**Your instructions**
From the data below, retype exactly the lines starting with the one that contains "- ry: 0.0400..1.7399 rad" and ending with the one that contains "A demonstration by", both included.

.....

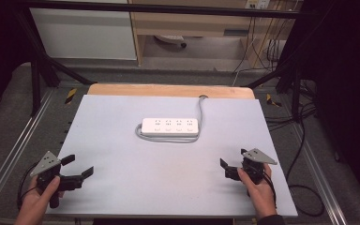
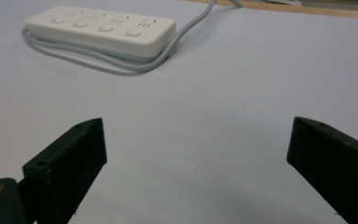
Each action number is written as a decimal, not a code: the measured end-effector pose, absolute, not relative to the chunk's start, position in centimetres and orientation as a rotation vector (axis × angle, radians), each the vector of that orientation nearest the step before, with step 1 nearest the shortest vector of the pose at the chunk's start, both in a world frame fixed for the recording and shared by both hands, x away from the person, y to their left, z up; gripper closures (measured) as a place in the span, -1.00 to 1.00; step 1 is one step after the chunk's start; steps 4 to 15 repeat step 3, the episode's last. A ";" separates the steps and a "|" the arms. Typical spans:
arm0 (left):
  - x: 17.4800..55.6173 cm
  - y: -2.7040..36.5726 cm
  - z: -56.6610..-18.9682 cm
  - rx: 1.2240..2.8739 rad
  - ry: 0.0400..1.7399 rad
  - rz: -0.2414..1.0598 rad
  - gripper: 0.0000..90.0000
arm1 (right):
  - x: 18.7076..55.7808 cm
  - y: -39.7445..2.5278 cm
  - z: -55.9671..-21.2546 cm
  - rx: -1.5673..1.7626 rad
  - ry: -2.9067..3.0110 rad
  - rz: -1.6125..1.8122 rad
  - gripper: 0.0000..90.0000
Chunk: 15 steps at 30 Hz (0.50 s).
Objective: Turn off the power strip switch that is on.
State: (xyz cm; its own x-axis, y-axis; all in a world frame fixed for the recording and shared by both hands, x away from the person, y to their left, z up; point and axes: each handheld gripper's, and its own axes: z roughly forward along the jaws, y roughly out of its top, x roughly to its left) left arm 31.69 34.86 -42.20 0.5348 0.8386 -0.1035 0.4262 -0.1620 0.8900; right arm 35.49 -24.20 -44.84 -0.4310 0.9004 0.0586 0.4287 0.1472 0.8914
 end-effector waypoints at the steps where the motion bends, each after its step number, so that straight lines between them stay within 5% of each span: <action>1: 31.7 34.8 -42.2 1.784 1.053 0.522 -0.86 | 35.6 -24.0 -45.0 1.263 1.940 1.230 -0.89; 15: 31.7 34.8 -42.2 1.784 1.052 0.523 -0.86 | 35.8 -23.7 -45.2 1.257 1.958 1.197 -0.89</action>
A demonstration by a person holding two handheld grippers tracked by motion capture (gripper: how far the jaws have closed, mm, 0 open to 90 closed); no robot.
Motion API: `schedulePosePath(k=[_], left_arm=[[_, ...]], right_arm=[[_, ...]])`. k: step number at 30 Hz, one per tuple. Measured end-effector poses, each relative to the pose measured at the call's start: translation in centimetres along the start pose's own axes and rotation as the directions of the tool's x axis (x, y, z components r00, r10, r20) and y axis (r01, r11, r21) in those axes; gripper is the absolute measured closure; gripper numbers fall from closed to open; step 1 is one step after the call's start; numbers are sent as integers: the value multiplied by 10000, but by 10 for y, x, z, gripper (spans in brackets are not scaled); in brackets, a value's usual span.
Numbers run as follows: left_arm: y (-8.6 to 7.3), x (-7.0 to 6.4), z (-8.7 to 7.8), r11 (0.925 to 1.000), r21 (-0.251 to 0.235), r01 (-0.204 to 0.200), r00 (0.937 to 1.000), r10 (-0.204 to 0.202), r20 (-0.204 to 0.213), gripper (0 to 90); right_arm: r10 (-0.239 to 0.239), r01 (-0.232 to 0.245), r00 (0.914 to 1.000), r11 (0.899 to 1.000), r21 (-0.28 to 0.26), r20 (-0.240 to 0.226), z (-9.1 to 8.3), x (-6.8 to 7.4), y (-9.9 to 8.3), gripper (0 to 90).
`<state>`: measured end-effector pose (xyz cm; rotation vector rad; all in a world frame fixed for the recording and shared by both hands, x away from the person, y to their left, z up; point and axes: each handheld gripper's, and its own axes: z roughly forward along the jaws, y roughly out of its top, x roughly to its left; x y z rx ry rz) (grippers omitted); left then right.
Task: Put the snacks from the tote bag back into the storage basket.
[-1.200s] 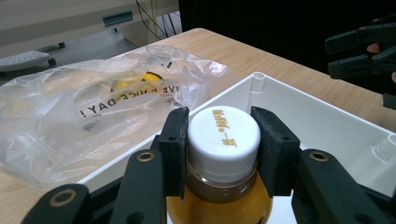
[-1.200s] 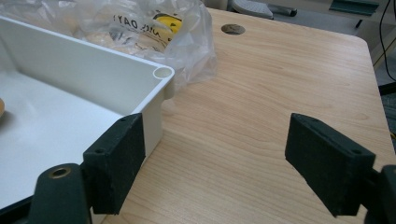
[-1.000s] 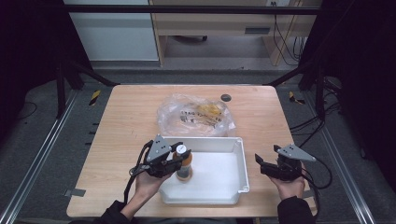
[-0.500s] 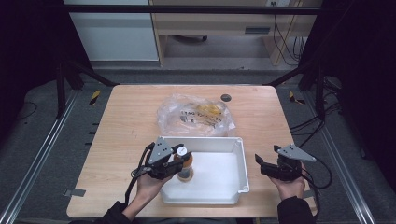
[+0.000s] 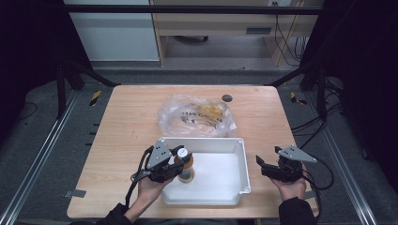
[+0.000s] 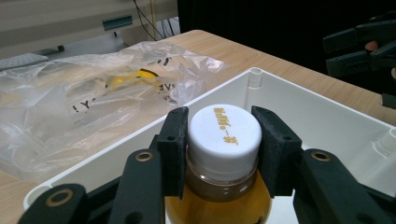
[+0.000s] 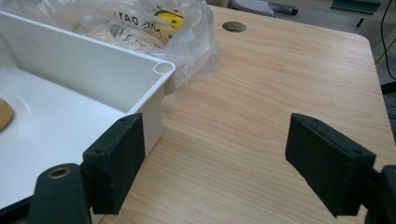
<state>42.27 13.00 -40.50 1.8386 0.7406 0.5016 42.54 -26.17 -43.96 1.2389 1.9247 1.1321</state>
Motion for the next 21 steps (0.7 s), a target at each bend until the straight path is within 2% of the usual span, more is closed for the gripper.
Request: schedulePosePath(k=[5, 11, 13, 17, 21], left_arm=[[-1, 2, 1, 9999, 15, 132, 9999, -132, 71, 507], [3, 3, -4, 9992, -369, 123, 9996, -114, 241, 433], [5, 4, -7, 9991, -406, 146, 9996, -135, 263, 389], [10, 6, -14, 9982, -581, 154, 9996, -141, 226, 345], [15, 12, -21, 9982, -541, 276, 9993, -261, 283, 316]], right_arm=[[24, -24, 10000, 10000, 9, -4, 0, 0, 0, 199], [33, -33, 10000, 10000, 15, 2, 0, 0, 0, 198], [32, -32, 10000, 10000, 13, 7, 0, 0, -1, 197], [13, -13, 10000, 10000, -6, 30, 0, -1, -1, 196], [29, -29, 10000, 10000, -11, 35, -1, -1, -1, 196]])
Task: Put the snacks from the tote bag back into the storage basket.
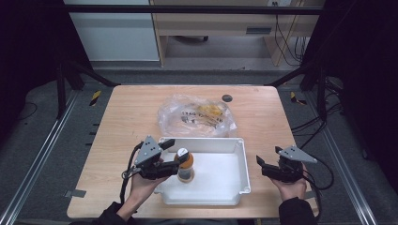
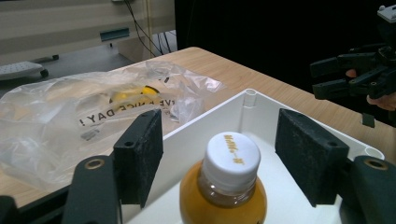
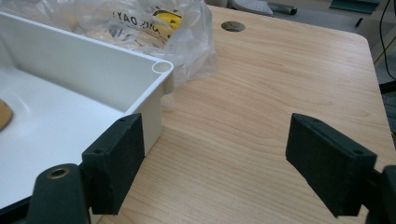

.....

**Written reply**
  - ry: 0.0400..1.7399 rad
  - rz: -0.2414..1.0598 rad
  - gripper: 0.0000..90.0000
arm1 (right):
  - x: 18.7076..55.7808 cm
  - y: -39.7445..2.5278 cm
  - z: -55.9671..-21.2546 cm
  - rx: -1.5673..1.7626 rad
  - ry: -2.9067..3.0110 rad
  - rz: -1.6125..1.8122 rad
  - gripper: 0.0000..90.0000
Chunk: 15 steps at 30 Hz (0.50 s).
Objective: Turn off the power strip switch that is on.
State: (xyz cm; its own x-axis, y-axis; all in a world frame fixed for the recording and shared by both hands, x away from the person, y to their left, z up; point and axes: each handheld gripper's, and its own axes: z roughly forward along the jaws, y roughly out of its top, x roughly to its left) left arm 31.69 34.86 -42.20 0.5348 0.8386 -0.1035 0.4262 -0.1620 0.8900; right arm 35.49 -24.20 -44.84 -0.4310 0.9004 0.0586 0.4287 0.1472 0.8914
 end-effector waypoints at the steps where the motion bends, each after its step number, so that straight lines between them stay within 5% of each span: <action>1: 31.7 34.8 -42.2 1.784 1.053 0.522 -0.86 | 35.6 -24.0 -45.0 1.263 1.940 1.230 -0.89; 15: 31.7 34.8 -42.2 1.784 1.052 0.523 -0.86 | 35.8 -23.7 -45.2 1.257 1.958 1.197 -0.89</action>
A demonstration by a person holding two handheld grippers tracked by motion capture (gripper: how far the jaws have closed, mm, 0 open to 90 closed); no robot.

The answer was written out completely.